# Prohibit for pregnant does & weight estimate



## VA Susan (Mar 2, 2010)

Does anyone know if it is safe to use Prohibit de-wormer on pregnant does? 
They've got stomach worms. Not a bad case though. Our buck had them and the only effective de-wormer we used on him was Prohibit.
Also how can you estimate weight? I remember reading about a product you can buy that goes around the goat to estimate weight.
Thanks.


----------



## southerngurl (May 11, 2003)

When was the doe bred?


----------



## VA Susan (Mar 2, 2010)

Not sure. We got two fecal samples and have three does but don't know which doe it came from. One sample had a few stomach worms the other had none. They've run with the buck for the last month. Guessing late October. Could be more recently though depending on who it was.


----------



## VA Susan (Mar 2, 2010)

My husband talked with a Vet at another vets office today and they thought it would be OK not to worm since they only have a few worms, but said to keep a watch on their eyelids. I am worried about using a de-wormer with the pregnant goats. Can you use the copper boluses on them while pregnant? Will copper keep the worm load from getting bad?


----------



## Caprice Acres (Mar 6, 2005)

Good veterinary advice.  

Body condition, fecal consistency, FAMANCHA (eyelid) score, and fecal egg counts all play into the decision of wether or not to deworm. If they are a good weight, normal poop, pregnant/unstressed, have a low FEC, then do not deworm. ALL goats *will* have worms, wether or not you find eggs - there are many life stages that are not producing eggs. In the colder winter months, ONE reason that can be the case is because less eggs are shed when, through some biology not quite well understood, the eggs would not survive in the environment and become infective due to the cold temperatures. . It is NOT the goal to 'eliminate' worms (impossible), it is to manage them, especially in highly susceptible animals (young, debilitated, stressed etc)

Generally the ONLY time you deworm on schedule is at kidding, to counteract the inevitable immune suppression that occurs at parturition. Otherwise, all dewormings should be done as needed. With good management, some raisers and (most sheep raisers) still only do an as-needed basis deworming. 

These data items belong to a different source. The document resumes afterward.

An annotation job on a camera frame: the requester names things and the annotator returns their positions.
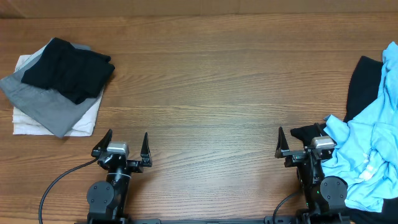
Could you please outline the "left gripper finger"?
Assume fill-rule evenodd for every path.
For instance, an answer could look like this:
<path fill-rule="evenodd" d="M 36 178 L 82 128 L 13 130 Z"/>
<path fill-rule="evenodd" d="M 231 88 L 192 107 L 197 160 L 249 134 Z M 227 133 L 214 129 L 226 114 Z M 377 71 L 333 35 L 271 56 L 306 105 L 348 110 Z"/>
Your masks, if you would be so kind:
<path fill-rule="evenodd" d="M 92 152 L 102 152 L 105 151 L 109 143 L 112 140 L 113 130 L 109 129 L 105 136 L 98 142 L 98 144 L 93 148 Z"/>
<path fill-rule="evenodd" d="M 151 161 L 148 133 L 145 133 L 145 135 L 144 135 L 142 148 L 141 148 L 141 161 L 142 162 L 150 162 Z"/>

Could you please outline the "light blue t-shirt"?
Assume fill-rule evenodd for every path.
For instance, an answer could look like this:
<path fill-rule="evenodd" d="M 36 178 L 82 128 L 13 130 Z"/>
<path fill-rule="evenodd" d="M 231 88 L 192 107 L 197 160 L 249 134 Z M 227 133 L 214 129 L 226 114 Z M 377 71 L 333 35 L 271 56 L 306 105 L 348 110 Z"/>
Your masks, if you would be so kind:
<path fill-rule="evenodd" d="M 397 44 L 382 53 L 377 98 L 347 123 L 332 114 L 325 132 L 337 143 L 323 162 L 327 176 L 348 184 L 345 204 L 367 212 L 382 211 L 385 199 L 397 197 Z"/>

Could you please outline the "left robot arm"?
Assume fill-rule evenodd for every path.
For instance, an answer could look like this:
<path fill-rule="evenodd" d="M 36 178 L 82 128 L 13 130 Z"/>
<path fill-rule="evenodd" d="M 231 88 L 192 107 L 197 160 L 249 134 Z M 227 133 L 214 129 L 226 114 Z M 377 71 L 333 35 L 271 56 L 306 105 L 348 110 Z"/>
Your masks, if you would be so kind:
<path fill-rule="evenodd" d="M 88 223 L 132 223 L 124 211 L 132 174 L 142 173 L 145 167 L 152 166 L 148 134 L 144 135 L 138 161 L 130 160 L 128 144 L 112 141 L 112 135 L 113 131 L 108 130 L 91 152 L 98 165 L 107 171 L 107 176 L 105 181 L 96 182 L 88 189 Z"/>

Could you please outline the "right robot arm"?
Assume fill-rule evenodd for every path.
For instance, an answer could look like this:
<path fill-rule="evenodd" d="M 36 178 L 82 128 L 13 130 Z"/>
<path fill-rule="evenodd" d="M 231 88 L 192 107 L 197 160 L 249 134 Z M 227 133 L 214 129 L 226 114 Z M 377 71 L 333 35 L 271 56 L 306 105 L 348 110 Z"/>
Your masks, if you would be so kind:
<path fill-rule="evenodd" d="M 336 142 L 327 135 L 319 124 L 314 126 L 320 133 L 312 139 L 309 146 L 302 151 L 291 151 L 284 131 L 279 128 L 275 157 L 284 158 L 286 167 L 296 167 L 301 189 L 292 193 L 275 208 L 271 217 L 266 217 L 265 223 L 291 224 L 344 224 L 350 223 L 349 216 L 344 214 L 345 200 L 348 194 L 348 184 L 340 177 L 326 176 L 322 162 L 332 158 Z M 278 216 L 277 211 L 289 199 L 303 194 L 306 209 L 297 210 L 294 216 Z"/>

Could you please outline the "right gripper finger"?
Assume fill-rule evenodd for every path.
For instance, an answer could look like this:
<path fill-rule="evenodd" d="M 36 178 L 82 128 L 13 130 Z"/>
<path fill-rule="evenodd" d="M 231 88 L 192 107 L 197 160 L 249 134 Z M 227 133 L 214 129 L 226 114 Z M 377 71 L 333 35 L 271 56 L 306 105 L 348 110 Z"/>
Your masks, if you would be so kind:
<path fill-rule="evenodd" d="M 282 127 L 279 127 L 278 129 L 278 141 L 277 141 L 277 146 L 276 146 L 276 152 L 287 152 L 290 151 L 288 142 L 286 140 L 284 131 Z"/>
<path fill-rule="evenodd" d="M 319 123 L 315 123 L 314 127 L 318 133 L 319 136 L 327 136 L 328 134 L 325 132 L 325 128 L 326 128 L 326 124 L 319 124 Z"/>

Copper, used properly, should not be problematic to give. I usually give it pre-breeding and pre-kidding, personally. It is not a cure-all, because management and other conditions play a HUGE role. Not all parasites are susceptible to copper irritation as well, it works mainly to HELP control some stomach parasites.


----------



## VA Susan (Mar 2, 2010)

Sounds good. Thank you, My goat!


----------



## VA Susan (Mar 2, 2010)

We will still worm the buck (whose been loaded with the stomach worms in the past) but need to guess his weight for the Prohibit. I read here somewhere about a belt you can use to estimate weight. I think you're the one who mentioned it and that Jeffers sells it. What is it called?


----------



## Caprice Acres (Mar 6, 2005)

Oh yes, a weight tape. If you have a flexible measuring tape, there is a conversion chart out there somewhere too, to convert inches to weight. It works 'pretty well'. My sr bucks and my wether are too big for it.  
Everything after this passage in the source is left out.